I super glued some java moss to a small piece of driftwood about 2 months ago. I left it whilst answering the phone and had totally forgot that id done it. 2 weeks later i stumbled across it, my GF had thrown it in a bucket in the basement. It was brown , crispy and dead ! Or so i thought..... I decided to toss it in a tank and i figured if it didnt show signs of growth by the time the wood waterlogged then id take it off. Well 3 weeks later the tips had tiny green patches, its been 5 weeks now and almost all the brown has gone. Just give it time and it may just surprise you.


----------



## aokashi (Jun 12, 2012)

brown is dead  black is dormant.... >.>


----------



## DennisSingh (Nov 8, 2004)

stevenjohn21 said:


> I super glued some java moss to a small piece of driftwood about 2 months ago. I left it whilst answering the phone and had totally forgot that id done it. 2 weeks later i stumbled across it, my GF had thrown it in a bucket in the basement. It was brown , crispy and dead ! Or so i thought..... I decided to toss it in a tank and i figured if it didnt show signs of growth by the time the wood waterlogged then id take it off. Well 3 weeks later the tips had tiny green patches, its been 5 weeks now and almost all the brown has gone. Just give it time and it may just surprise you.

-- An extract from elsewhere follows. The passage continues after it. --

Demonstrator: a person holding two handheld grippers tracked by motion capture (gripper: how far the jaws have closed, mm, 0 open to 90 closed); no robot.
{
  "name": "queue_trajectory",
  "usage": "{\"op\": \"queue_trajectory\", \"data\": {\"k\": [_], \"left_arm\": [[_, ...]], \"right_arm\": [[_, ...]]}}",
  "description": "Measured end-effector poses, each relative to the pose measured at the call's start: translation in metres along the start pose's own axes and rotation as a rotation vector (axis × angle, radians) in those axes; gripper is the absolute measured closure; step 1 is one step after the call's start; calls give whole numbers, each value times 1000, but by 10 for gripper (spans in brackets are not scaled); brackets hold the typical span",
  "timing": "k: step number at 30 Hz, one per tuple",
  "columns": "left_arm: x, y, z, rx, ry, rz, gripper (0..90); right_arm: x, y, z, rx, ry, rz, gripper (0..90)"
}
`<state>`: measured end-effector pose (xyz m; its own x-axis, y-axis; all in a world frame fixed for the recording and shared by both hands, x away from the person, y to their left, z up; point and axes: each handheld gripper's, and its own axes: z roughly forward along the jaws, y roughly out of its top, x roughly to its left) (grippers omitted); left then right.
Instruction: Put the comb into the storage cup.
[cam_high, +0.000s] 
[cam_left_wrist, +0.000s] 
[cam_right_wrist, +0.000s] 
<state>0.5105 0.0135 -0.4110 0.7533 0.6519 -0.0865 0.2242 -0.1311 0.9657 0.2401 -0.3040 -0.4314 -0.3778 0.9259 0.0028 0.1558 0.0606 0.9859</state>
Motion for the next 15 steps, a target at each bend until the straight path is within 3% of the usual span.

+1 on this, even crispy brown dry moss can come back, I've seen it happen, I pesonally wouldn't wait that long though.


----------



## Sotty (Aug 31, 2012)

Probably dead. But I will not rule out the possibility of a miraculous recovery.


----------



## Indian fern (Jul 16, 2012)

StrungOut said:


> +1 on this, even crispy brown dry moss can come back, I've seen it happen, I pesonally wouldn't wait that long though.


That's right. My moss which I left dry and crispy for 1 week did recover. same too with riccia


----------



## Ljk09 (Aug 23, 2012)

Well that's good to know. I don't really want to take all my decor out and scrape off the moss just yet.


----------



## cprash (Apr 1, 2012)

What nutrients is a moss lacking when it goes brown like that, generally speaking?


----------



## ree123 (Mar 3, 2010)

Would the question be what is it lacking, --- or, --- what does it have to much of ?

I want to know as well.

Mine has died back lately too.


----------